**Task description:**
Produce as output only the lines below starting at the line with "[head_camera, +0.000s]" and continuing through the line with "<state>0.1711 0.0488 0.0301", each one exactly as written.

**Saved entries:**
━━━━

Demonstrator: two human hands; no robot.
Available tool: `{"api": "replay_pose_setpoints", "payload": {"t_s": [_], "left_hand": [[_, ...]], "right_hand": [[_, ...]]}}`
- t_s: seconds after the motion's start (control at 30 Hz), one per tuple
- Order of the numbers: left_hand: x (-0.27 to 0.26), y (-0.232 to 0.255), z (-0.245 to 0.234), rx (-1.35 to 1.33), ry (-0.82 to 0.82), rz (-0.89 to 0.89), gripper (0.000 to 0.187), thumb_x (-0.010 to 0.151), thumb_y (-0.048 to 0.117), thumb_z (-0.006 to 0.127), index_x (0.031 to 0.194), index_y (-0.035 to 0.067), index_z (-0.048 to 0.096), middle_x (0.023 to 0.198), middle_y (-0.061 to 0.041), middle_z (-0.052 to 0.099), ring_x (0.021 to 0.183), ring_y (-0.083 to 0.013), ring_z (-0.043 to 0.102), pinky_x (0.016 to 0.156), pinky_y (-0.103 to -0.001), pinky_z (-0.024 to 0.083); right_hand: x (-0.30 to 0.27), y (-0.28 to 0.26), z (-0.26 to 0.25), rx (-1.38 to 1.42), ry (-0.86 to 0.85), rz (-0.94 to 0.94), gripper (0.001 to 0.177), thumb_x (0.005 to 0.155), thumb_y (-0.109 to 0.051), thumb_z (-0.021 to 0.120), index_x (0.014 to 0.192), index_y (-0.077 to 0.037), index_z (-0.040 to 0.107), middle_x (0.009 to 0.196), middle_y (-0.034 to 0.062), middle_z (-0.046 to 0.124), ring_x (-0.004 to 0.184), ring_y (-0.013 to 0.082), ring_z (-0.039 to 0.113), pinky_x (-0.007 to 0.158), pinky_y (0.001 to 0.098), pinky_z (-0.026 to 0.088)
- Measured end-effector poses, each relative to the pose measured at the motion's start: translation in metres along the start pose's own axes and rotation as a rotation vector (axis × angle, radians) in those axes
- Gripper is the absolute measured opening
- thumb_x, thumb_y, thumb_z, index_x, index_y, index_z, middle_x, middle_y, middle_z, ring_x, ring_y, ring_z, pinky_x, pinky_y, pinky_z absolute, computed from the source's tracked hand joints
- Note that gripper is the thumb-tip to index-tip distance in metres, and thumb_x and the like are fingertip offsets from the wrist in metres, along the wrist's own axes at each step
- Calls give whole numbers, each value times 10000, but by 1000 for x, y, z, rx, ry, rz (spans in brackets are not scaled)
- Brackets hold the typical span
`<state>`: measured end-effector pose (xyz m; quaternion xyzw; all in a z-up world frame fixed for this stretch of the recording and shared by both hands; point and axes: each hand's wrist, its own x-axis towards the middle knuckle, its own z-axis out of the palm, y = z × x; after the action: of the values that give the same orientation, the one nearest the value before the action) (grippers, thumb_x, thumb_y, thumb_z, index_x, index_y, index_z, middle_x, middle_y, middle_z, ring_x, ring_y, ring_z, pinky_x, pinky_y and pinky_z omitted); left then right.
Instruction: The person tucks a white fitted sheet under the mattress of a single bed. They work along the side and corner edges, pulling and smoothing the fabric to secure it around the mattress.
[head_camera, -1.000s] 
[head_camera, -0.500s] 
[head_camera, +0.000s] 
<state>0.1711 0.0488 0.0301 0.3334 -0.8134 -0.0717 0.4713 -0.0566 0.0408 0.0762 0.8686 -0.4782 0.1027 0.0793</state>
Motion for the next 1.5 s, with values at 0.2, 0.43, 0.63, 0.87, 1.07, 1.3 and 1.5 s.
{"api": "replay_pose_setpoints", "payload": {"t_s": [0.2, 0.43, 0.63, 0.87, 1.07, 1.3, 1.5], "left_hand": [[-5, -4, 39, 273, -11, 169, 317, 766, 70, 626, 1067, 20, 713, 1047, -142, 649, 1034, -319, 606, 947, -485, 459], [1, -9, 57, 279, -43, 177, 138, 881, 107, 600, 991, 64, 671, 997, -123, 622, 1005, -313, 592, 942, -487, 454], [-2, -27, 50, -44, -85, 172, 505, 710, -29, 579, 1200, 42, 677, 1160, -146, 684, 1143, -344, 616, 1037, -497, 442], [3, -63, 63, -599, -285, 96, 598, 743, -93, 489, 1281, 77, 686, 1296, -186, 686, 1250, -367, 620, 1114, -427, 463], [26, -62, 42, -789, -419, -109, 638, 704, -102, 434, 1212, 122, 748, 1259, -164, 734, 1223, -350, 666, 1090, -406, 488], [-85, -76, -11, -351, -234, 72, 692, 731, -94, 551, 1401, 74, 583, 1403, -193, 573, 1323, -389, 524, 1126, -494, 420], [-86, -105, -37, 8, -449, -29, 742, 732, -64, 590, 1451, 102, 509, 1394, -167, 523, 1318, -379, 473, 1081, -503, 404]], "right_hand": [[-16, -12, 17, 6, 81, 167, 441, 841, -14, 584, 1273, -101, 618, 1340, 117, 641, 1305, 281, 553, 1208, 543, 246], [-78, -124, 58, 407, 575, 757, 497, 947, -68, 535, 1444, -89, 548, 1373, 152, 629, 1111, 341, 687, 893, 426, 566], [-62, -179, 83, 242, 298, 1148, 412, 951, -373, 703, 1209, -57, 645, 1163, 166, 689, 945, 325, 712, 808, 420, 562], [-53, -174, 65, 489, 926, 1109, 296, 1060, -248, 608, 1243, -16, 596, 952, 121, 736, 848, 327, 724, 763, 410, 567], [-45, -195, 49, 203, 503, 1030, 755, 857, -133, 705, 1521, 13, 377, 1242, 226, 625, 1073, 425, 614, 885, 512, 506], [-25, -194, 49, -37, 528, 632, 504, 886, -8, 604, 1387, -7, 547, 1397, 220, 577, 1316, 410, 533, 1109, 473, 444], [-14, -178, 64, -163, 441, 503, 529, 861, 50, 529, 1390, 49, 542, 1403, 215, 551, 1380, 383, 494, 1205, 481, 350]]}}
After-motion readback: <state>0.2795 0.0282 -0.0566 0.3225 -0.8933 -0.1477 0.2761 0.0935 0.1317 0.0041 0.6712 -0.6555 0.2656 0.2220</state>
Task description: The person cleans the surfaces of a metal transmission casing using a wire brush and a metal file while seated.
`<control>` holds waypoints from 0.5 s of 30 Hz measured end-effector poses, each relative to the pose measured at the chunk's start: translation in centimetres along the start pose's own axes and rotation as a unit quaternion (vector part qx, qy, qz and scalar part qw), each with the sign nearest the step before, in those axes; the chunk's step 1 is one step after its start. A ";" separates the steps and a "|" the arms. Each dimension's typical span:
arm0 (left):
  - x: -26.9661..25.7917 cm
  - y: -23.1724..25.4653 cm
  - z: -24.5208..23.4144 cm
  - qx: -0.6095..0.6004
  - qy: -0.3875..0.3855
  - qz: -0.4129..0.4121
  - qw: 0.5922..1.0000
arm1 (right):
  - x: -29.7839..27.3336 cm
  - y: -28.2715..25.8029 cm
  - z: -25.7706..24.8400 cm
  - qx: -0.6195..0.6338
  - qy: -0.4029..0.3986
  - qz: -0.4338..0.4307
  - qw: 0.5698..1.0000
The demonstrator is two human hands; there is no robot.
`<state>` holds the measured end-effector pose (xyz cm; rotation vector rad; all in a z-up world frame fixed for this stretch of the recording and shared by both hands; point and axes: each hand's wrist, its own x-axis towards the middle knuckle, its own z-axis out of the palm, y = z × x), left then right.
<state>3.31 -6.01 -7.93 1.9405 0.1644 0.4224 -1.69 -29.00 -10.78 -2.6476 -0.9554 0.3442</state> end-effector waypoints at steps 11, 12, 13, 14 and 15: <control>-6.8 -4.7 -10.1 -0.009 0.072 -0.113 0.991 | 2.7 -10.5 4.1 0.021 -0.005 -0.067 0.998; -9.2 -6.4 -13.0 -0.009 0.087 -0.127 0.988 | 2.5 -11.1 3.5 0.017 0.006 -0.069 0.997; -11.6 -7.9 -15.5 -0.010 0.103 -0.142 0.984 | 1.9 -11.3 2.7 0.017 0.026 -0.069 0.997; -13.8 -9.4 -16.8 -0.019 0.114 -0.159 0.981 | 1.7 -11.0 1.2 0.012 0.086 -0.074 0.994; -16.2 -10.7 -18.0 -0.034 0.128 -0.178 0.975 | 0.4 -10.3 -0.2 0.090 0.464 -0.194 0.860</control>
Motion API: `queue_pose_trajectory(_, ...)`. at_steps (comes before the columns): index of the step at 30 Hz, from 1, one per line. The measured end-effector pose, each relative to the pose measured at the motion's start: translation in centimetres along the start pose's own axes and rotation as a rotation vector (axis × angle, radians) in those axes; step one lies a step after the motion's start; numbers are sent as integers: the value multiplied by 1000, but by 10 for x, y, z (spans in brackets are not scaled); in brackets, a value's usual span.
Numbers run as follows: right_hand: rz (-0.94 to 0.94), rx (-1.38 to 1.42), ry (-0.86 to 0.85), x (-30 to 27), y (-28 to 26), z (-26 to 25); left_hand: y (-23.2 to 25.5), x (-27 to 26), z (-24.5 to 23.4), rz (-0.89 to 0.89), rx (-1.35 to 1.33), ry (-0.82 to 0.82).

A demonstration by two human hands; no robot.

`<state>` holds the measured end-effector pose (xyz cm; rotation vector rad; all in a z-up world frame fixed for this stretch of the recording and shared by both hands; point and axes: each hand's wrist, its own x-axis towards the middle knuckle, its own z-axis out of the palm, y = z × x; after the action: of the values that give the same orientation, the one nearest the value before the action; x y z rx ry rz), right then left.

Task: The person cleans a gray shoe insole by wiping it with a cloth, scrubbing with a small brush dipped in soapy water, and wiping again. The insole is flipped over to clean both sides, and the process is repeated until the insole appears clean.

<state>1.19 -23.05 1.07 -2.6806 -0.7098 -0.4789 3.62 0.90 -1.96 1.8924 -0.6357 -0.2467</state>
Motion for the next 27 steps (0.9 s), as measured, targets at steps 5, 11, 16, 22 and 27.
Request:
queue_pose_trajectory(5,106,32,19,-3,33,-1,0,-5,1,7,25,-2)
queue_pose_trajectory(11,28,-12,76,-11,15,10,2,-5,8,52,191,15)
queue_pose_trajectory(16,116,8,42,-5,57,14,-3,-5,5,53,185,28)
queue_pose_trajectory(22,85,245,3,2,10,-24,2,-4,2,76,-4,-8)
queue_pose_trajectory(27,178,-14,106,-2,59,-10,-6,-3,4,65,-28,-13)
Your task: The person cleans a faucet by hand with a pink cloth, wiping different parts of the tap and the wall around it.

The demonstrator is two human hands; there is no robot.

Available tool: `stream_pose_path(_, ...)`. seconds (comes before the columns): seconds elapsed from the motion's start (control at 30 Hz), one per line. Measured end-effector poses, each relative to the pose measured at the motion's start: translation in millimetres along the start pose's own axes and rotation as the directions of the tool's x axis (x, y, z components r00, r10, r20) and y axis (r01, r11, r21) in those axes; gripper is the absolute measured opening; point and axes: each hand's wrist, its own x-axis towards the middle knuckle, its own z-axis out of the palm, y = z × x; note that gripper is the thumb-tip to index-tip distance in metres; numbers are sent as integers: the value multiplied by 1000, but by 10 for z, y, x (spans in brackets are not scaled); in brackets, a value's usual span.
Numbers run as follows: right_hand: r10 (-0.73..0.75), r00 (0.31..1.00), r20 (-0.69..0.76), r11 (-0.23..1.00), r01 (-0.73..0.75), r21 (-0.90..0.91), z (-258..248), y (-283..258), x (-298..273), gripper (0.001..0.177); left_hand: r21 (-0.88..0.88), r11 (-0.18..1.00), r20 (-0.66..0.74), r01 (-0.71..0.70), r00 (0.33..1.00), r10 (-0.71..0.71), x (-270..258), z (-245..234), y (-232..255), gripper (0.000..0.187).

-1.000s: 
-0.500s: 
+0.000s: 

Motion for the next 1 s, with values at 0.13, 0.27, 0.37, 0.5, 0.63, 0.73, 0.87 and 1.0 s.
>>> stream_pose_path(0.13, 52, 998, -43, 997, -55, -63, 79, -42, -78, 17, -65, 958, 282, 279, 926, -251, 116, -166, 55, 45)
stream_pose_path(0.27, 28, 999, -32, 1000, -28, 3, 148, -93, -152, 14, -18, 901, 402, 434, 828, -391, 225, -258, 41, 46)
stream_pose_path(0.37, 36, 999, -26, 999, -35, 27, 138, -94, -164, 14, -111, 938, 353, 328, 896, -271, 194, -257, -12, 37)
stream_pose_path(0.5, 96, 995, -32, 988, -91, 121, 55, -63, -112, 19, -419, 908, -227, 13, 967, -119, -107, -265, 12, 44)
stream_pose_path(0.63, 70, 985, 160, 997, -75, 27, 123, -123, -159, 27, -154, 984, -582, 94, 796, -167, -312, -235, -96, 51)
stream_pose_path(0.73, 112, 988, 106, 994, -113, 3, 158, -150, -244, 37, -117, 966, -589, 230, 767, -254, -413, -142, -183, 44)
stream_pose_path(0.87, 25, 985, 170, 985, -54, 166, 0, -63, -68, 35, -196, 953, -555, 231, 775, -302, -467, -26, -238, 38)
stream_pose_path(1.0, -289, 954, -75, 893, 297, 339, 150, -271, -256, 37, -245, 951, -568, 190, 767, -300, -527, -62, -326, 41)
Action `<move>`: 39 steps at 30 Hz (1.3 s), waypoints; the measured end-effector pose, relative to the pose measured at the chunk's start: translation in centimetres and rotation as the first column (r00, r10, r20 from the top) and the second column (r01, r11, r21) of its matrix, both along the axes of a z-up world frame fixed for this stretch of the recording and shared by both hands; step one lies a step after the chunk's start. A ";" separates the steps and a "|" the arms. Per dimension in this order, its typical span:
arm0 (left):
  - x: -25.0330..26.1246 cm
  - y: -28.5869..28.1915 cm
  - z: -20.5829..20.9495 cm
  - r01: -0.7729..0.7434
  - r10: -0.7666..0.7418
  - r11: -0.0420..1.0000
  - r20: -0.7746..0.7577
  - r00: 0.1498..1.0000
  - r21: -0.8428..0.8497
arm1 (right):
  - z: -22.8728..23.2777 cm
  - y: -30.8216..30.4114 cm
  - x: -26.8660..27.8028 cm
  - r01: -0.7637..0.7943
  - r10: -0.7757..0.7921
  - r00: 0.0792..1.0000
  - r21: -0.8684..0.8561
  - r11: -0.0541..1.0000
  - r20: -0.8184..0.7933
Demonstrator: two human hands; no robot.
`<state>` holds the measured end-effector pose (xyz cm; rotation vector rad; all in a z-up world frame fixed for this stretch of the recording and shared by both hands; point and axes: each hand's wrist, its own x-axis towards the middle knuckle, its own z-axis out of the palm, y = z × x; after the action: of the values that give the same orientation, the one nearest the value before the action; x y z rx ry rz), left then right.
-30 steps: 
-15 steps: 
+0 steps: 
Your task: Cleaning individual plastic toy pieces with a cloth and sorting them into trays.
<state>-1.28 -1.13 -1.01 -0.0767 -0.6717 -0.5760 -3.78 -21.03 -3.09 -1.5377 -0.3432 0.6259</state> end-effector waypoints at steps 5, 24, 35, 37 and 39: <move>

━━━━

**Solution to this exercise:**
[head_camera, +0.000s] 
<state>0.1711 0.0488 0.0301 0.3334 -0.8134 -0.0717 0.4713 -0.0566 0.0408 0.0762 0.8686 -0.4782 0.1027 0.0793</state>

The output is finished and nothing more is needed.